The US Central Command is hosting a two-day meeting for defence chiefs of members of the Gulf Cooperation Council (GCC), Egypt and Jordan in Tampa Florida in an effort to improve defence coordination and counter Iranian activities.
The meetings brought together eight chairmen of the joint chiefs of staff from the attending states, as well as the US and a defence representative from the GCC.
A spokesman for Centcom told The National “the GCC+2 Conference is taking place at MacDill Air Force Base [Florida] from 18-19 March” and the topics will include “regional cooperation/stability, countering Daesh, missile defense, and maritime operations,” he added, using the Arabic acronym for ISIS.

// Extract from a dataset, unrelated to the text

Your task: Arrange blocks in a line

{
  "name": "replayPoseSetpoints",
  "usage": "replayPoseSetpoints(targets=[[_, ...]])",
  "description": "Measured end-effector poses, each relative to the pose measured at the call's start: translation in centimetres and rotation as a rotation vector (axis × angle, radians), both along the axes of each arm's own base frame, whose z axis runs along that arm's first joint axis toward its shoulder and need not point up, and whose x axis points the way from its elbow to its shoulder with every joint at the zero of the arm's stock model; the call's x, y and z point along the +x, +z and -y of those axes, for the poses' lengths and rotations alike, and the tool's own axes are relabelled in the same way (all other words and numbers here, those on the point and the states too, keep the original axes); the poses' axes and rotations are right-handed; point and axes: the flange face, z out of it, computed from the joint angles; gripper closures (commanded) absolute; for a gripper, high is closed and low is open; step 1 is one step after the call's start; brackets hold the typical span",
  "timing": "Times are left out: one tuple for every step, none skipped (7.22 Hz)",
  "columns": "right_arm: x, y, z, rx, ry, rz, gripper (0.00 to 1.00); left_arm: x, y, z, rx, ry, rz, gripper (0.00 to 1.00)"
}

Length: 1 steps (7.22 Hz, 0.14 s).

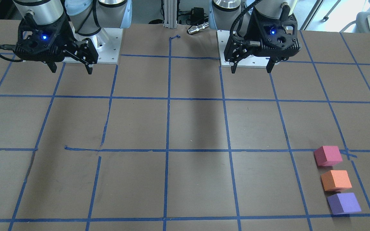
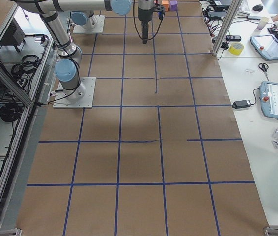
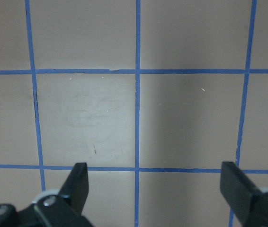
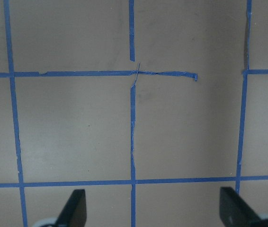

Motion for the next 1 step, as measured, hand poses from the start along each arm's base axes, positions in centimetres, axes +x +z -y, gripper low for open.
replayPoseSetpoints(targets=[[0.00, -0.01, 0.02, 0.000, 0.001, 0.000, 0.00, 0.05, -0.14, -0.51, 0.004, 0.000, 0.001, 0.00]])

The purpose of the meeting is “to strengthen relationships and promote cooperation among the participating nations”. While Saudi Arabia hosted last month a GCC defence training exercise, the last meeting for the GCC+2 and Centcom was hosted by Kuwait last September.

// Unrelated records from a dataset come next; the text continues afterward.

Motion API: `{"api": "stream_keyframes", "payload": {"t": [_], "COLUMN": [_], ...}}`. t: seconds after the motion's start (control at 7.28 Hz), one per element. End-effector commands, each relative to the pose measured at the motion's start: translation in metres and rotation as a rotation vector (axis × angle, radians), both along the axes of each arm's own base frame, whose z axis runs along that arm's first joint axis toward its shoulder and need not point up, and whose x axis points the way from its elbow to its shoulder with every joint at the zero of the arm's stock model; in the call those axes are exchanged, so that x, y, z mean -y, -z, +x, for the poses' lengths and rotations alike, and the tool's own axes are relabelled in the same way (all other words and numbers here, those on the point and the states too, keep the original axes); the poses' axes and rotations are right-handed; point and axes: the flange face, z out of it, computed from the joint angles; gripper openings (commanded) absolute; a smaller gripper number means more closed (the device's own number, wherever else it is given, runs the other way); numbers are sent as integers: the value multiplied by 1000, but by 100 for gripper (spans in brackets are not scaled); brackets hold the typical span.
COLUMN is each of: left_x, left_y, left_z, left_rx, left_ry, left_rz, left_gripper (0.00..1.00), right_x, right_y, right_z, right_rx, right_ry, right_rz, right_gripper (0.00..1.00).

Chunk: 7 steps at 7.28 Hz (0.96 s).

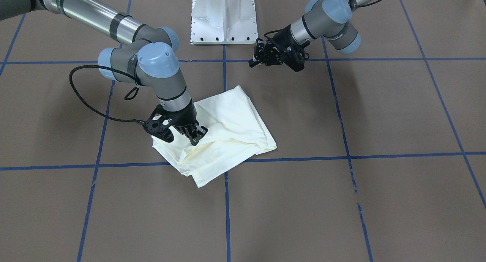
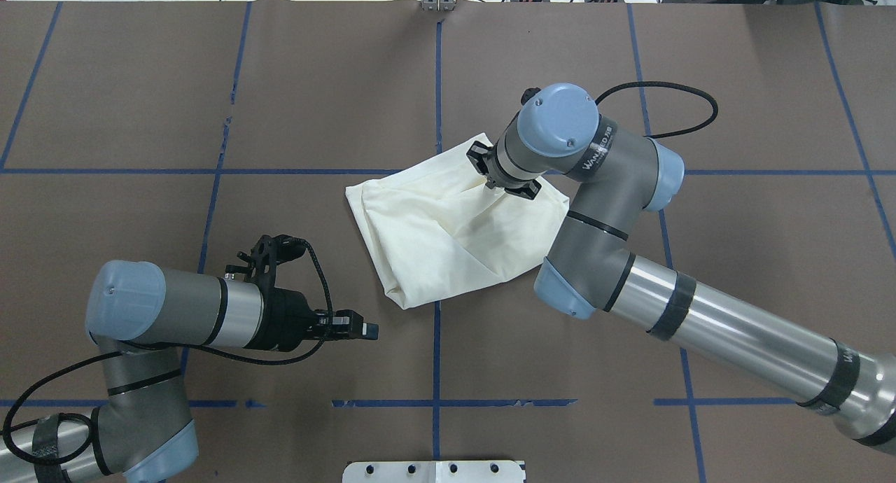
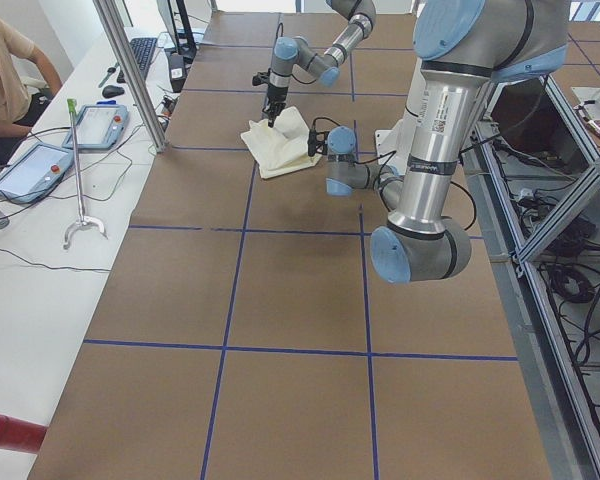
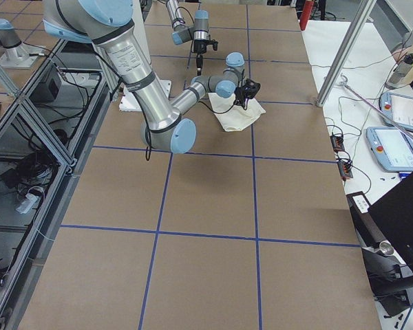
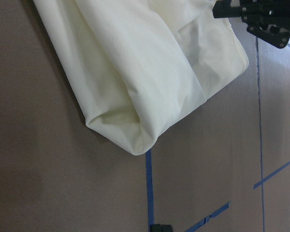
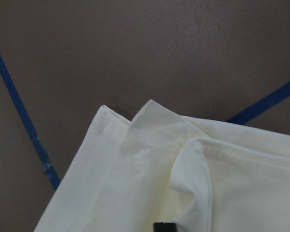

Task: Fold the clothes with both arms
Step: 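Release the shirt with the right gripper and raise it away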

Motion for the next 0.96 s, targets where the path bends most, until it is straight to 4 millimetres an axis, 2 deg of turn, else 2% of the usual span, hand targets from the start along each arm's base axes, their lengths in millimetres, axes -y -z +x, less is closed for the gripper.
{"api": "stream_keyframes", "payload": {"t": [0.0,0.14,0.27,0.41,0.55,0.69,0.82], "left_x": [1,2,3,5,8,10,11], "left_y": [0,0,-1,-3,-3,-3,-3], "left_z": [0,-1,-2,-2,-4,-5,-6], "left_rx": [-1,1,2,5,8,8,6], "left_ry": [2,5,6,11,17,20,23], "left_rz": [-2,-2,-3,-4,-5,-5,-5], "left_gripper": [0,0,0,0,0,0,0], "right_x": [44,67,92,81,45,-3,-38], "right_y": [7,14,44,49,27,11,3], "right_z": [0,-17,7,18,53,66,49], "right_rx": [-26,-54,-17,34,65,78,66], "right_ry": [-12,-13,-4,58,64,114,181], "right_rz": [15,2,17,-14,13,8,-15], "right_gripper": [0,0,0,0,0,0,0]}}
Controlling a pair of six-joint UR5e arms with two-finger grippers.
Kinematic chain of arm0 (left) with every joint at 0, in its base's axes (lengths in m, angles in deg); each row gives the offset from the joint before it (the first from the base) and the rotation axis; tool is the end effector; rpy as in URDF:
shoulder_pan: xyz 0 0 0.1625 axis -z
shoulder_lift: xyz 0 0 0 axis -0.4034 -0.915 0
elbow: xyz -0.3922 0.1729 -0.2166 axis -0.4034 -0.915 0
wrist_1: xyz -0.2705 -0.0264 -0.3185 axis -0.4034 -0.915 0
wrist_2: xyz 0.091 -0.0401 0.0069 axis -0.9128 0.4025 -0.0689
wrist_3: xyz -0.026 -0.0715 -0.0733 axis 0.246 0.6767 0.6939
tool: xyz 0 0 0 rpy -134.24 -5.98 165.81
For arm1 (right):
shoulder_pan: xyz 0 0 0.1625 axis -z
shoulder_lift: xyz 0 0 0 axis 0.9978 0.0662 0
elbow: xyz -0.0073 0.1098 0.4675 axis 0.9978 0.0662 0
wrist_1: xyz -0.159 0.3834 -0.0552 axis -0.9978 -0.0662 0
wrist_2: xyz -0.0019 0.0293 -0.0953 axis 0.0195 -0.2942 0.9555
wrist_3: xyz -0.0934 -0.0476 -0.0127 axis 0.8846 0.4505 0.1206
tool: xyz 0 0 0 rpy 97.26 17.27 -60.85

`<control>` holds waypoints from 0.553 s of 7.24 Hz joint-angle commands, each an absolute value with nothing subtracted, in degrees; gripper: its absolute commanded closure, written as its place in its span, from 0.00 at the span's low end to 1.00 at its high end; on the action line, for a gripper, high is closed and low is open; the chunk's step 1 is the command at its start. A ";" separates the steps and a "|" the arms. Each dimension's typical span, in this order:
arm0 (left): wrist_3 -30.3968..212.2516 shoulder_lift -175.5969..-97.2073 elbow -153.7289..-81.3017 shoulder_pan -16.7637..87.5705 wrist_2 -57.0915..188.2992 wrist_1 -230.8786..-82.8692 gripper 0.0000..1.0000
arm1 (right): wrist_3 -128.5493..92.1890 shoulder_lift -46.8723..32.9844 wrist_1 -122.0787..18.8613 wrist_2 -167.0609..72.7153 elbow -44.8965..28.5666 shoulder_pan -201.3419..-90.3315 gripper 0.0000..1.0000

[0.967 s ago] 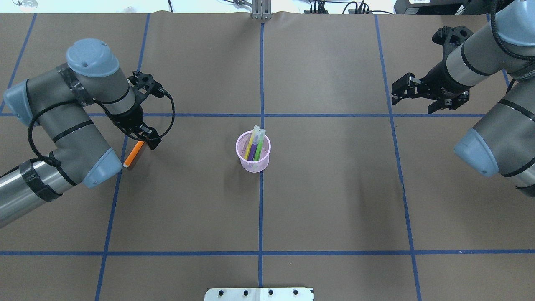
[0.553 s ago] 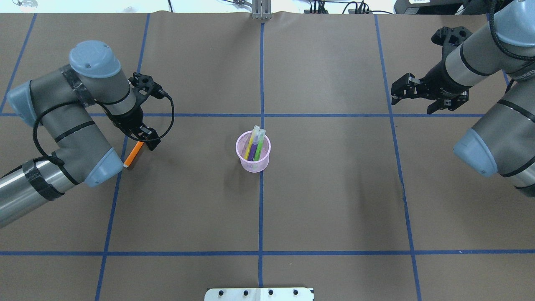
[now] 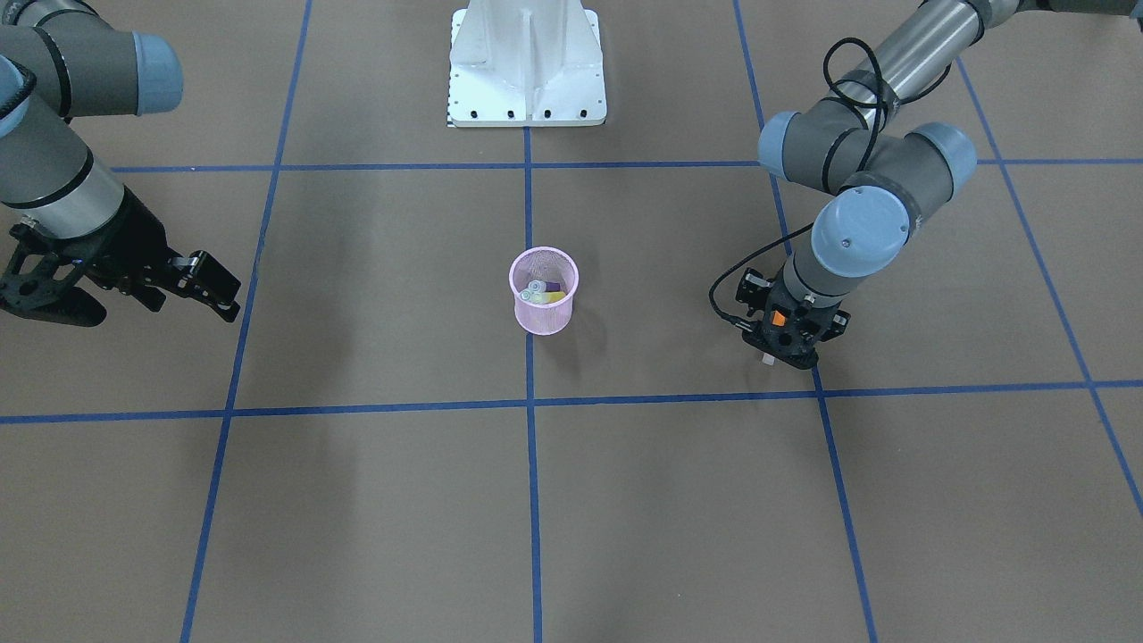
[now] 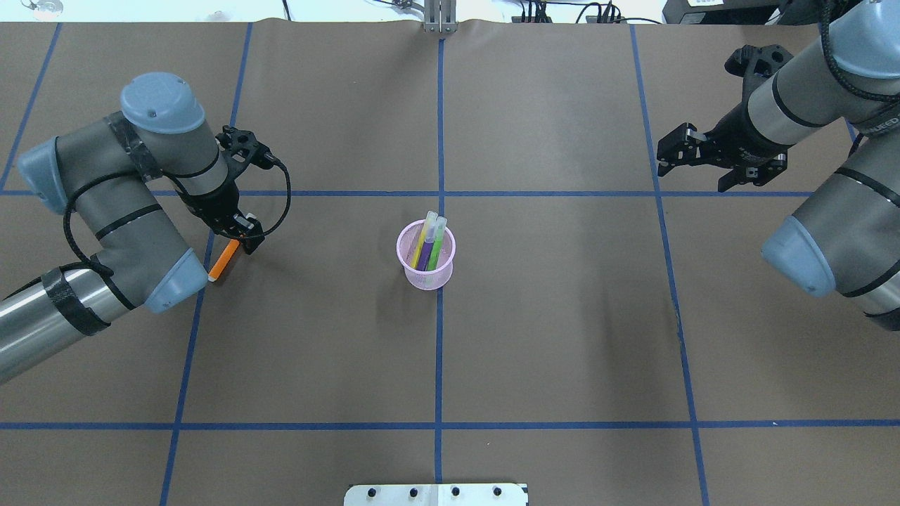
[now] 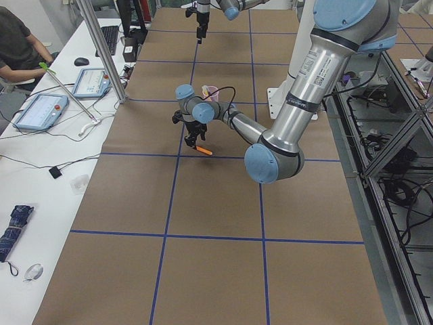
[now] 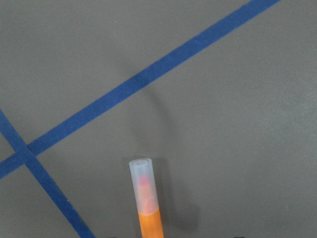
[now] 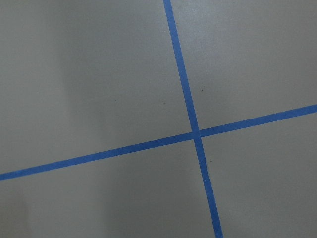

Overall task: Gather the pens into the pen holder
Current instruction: 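Close the left gripper on the orange marker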

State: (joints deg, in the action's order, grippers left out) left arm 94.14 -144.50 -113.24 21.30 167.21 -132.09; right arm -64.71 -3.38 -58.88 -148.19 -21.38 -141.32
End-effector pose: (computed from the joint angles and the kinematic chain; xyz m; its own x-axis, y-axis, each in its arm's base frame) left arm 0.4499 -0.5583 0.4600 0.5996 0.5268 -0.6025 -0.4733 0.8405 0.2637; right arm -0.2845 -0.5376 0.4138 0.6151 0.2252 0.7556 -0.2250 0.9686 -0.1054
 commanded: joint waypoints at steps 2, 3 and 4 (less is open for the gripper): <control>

On Monday, Undersecretary of State for Political Affairs David Hale travelled to Tampa to attend an event with the group. He was scheduled to address “the challenges in Syria, Yemen, and Libya, as well as countering the Iranian regime’s destabilising activities and shaping the Middle East Strategic Alliance (MESA),” according to the State Department.
Mesa, also referred to as the Arab Nato is a security alliance that the Trump administration has been hoping to put together since May 2017.
The alliance is expected to include the US and the GCC, plus Egypt and Jordan, and would focus on tackling a set of issues collectively, including defence, security, energy and economic policies. But differences among the members have derailed its launch, and forced Washington to reschedule three summits.
However, the meeting in Tampa follows a recent gathering in Washington for Mesa representatives and signals an uptick in momentum toward the launch of the alliance.
Yasmine Farouk, a fellow at the Carnegie Endowment for International Peace, told The National that the Tampa meeting is another sign that the Trump administration “is still pursuing Mesa actively and refuses to give up on the idea despite recent hurdles”.
“The fact that the Arab countries are still attending means that they are actually responsive to the administration’s determination to try and implement this project,” Ms Farouk said.
She pointed to some traction in recent months, as “the US is trying to push Arab countries to be more involved and more active, and some of these countries are now showing more initiative.”
However, Ms Farouk named the lack of clear consensus in defining threats as one of the unresolved issues derailing the formation.
Diplomatic sources have told The National that there is no agreement among those participating in defining the Islamist, the Iranian, and counterterrorism threats. Other issues that have surfaced in the past are defence relations with Russia and China, and energy security.
The diplomatic sources told The National that Riyadh will be hosting another meeting on the level of assistant ministers for Mesa members next month to follow up on Washington’s meeting in February.